The story so far:
- It's Not Always The Network! Or is it? Part 1 -- by John Herbert (jgherbert)
- It's Not Always The Network! Or is it? Part 2 -- by John Herbert (jgherbert)
- It's Not Always The Network! Or is it? Part 3 -- by Tom Hollingsworth (networkingnerd)
- It's Not Always The Network! Or is it? Part 4 -- by Tom Hollingsworth (networkingnerd)
- It's Not Always The Network! Or is it? Part 5 -- by John Herbert (jgherbert)
- It's Not Always The Network! Or is it? Part 6 -- by Tom Hollingsworth (networkingnerd)
What happens when your website goes down on Black Friday? Here's the seventh installment, by John Herbert (jgherbert).
The View From Above: James, CEO
It's said, somewhat apocryphally, that Black Friday is so called because it's the day where stores sell so much merchandise and make so much money that it finally puts them 'in the black' for the year. In reality, I'm told it stems from the terrible traffic on the day after Thanksgiving which marks the beginning of the Christmas shopping season. Whether it's high traffic or high sales, we are no different from the rest of the industry in that we offer some fantastic deals to our consumer retail customers on Black Friday through our online store. It's a great way for us to clear excess inventory, move less popular items, clear stock of older models prior to a new model launch, and to build brand loyalty with some simple, great deals.

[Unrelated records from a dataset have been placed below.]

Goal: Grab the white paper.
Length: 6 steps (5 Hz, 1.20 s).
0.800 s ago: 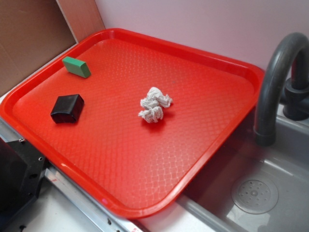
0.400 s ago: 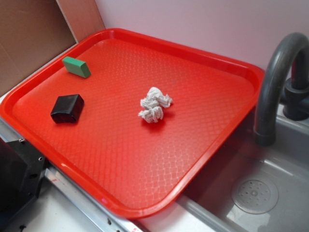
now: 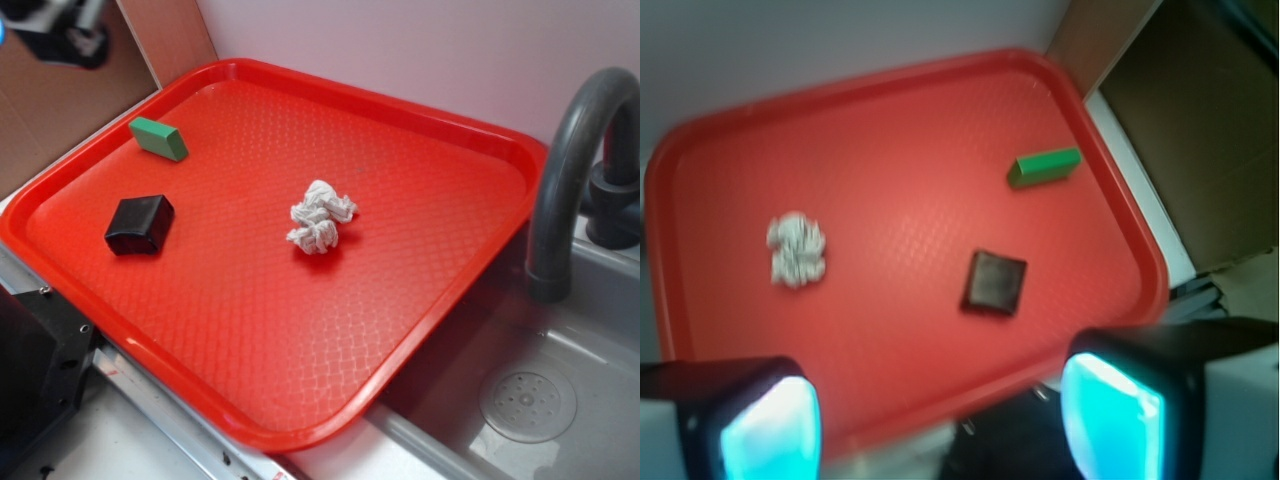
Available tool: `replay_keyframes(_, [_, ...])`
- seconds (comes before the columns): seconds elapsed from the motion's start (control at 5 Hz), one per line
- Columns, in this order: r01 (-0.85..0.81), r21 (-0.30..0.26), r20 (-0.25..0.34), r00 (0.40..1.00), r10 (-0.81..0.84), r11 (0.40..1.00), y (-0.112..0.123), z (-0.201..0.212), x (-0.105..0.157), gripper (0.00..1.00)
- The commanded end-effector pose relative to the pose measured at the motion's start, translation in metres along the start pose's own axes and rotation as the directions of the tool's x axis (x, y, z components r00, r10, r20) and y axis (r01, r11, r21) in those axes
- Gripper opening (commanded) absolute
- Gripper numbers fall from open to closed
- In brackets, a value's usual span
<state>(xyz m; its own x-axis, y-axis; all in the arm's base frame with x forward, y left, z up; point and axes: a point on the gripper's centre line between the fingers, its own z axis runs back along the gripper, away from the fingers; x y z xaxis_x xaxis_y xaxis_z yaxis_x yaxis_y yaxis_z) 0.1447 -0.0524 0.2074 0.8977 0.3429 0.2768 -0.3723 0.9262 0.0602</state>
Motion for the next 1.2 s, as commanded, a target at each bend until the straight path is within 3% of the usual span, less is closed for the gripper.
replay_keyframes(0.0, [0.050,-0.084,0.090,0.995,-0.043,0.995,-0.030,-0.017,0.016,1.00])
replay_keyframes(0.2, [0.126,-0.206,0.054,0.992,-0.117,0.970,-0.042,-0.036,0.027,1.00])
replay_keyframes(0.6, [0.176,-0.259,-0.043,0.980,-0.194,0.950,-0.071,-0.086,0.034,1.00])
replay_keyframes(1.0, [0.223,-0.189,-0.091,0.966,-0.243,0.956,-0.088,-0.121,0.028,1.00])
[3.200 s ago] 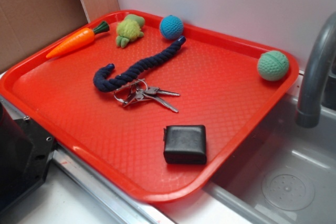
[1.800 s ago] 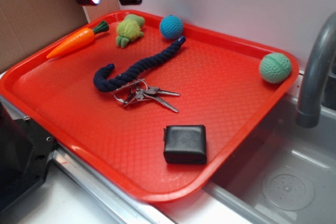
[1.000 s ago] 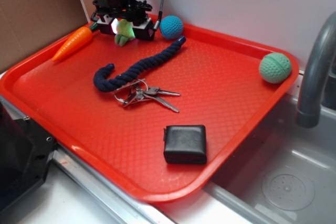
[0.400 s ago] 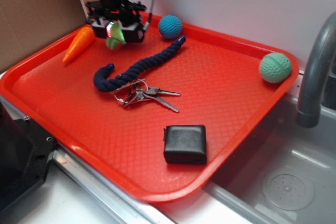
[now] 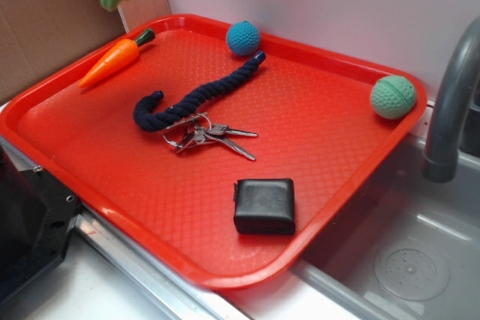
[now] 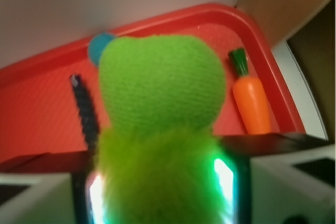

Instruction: Grab the green animal.

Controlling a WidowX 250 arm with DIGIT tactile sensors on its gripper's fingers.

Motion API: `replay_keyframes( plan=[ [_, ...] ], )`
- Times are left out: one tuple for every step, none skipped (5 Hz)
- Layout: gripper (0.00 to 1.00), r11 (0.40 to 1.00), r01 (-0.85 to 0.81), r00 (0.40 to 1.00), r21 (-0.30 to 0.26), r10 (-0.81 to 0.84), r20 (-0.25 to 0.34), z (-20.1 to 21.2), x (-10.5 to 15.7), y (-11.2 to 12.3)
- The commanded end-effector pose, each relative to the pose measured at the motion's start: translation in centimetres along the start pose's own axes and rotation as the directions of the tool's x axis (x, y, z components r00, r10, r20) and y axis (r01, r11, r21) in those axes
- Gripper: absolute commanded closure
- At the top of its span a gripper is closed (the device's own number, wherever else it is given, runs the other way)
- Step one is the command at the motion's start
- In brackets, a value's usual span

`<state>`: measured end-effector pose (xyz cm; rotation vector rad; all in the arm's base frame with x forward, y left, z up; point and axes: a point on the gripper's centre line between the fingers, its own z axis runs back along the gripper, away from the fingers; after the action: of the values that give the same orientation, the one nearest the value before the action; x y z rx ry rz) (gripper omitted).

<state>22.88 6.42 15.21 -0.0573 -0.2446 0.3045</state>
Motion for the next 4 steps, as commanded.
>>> replay_keyframes(
  plan=[
    [1.00,0.986,0.166,0.986,-0.015,-0.165,0.028,6.8,-0.3,-1.7],
    [1.00,0.980,0.199,0.980,0.006,-0.199,0.010,8.1,-1.0,-2.7],
    [1.00,0.975,0.219,0.976,0.049,-0.217,-0.033,8.6,-1.6,-3.7],
    [1.00,0.965,0.254,0.967,0.063,-0.254,-0.017,8.6,-2.3,-3.8]
  ],
)
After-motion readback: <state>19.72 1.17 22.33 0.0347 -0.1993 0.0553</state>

The preparations for Black Friday began back in March as we looked ahead to how we would cope with the usual huge influx of orders both from an IT perspective and in terms of the logistics of shipping so many orders that quickly. We brought in temporary staff for the warehouse and shipping operations to help with the extra load, but within the head office and the IT organization it's always a challenge to keep anything more than a skeleton staff on call and available, just because so many people take the Friday off as a vacation day.
I checked in with Carol, our VP of Consumer Retail, about an hour before the Black Friday deals went live. She confirmed that everything was ready, and the online store update would happen as planned at 8AM. Traffic volumes to the web site were already significantly increased (over three times our usual page rate) as customers checked in to see if the deals were visible yet, but the systems appeared to be handling this without issue and there were no problems being reported. I thanked her and promised to call back just after 8AM for an initial update.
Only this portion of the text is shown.